**What is required**. Repeat the listing exactly, line by line, and leave the pictures behind.

**Data excerpt**.
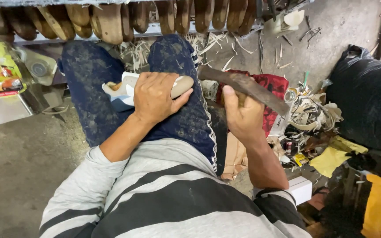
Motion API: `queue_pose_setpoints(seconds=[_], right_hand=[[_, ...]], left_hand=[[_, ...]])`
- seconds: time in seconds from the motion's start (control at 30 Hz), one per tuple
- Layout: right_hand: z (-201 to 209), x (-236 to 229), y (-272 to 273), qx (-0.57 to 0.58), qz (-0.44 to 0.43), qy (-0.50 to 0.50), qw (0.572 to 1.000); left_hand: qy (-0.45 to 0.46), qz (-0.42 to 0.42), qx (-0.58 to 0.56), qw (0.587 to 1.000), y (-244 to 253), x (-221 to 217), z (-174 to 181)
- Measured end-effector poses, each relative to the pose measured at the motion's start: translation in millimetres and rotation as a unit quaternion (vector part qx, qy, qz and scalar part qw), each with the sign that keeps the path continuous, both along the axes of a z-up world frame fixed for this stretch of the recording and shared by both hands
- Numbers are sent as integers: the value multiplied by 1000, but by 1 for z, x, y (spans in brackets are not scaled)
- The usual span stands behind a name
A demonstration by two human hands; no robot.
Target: The person sits on the floor and uses a curved metal blade to scrape and shape the edge of a shoe sole. They hold the shoe on their lap, repeatedly scraping the sole's perimeter and occasionally turning the shoe to work on different sections.
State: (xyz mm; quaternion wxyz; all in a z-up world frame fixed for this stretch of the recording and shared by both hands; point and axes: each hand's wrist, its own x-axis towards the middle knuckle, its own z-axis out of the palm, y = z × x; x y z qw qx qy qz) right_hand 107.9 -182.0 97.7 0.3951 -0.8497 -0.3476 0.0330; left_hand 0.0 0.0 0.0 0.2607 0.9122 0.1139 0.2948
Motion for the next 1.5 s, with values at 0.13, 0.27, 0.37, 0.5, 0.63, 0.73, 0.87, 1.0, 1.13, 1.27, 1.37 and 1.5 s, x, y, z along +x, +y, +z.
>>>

**Task answer**.
Motion API: `queue_pose_setpoints(seconds=[_], right_hand=[[_, ...]], left_hand=[[_, ...]])`
- seconds: time in seconds from the motion's start (control at 30 Hz), one per tuple
- Layout: right_hand: z (-201 to 209), x (-236 to 229), y (-272 to 273), qx (-0.57 to 0.58), qz (-0.44 to 0.43), qy (-0.50 to 0.50), qw (0.572 to 1.000); left_hand: qy (-0.45 to 0.46), qz (-0.42 to 0.42), qx (-0.58 to 0.56), qw (0.587 to 1.000), y (-244 to 253), x (-221 to 217), z (-174 to 181)
- Measured end-effector poses, each relative to the pose measured at the motion's start: translation in millimetres and rotation as a unit quaternion (vector part qx, qy, qz and scalar part qw), each with the sign that keeps the path continuous, both along the axes of a z-up world frame fixed for this stretch of the recording and shared by both hands
- Numbers are sent as integers: the value multiplied by 1000, but by 1 for z, x, y (spans in brackets are not scaled)
- The usual span stands behind a name
A demonstration by two human hands; no robot.
Target: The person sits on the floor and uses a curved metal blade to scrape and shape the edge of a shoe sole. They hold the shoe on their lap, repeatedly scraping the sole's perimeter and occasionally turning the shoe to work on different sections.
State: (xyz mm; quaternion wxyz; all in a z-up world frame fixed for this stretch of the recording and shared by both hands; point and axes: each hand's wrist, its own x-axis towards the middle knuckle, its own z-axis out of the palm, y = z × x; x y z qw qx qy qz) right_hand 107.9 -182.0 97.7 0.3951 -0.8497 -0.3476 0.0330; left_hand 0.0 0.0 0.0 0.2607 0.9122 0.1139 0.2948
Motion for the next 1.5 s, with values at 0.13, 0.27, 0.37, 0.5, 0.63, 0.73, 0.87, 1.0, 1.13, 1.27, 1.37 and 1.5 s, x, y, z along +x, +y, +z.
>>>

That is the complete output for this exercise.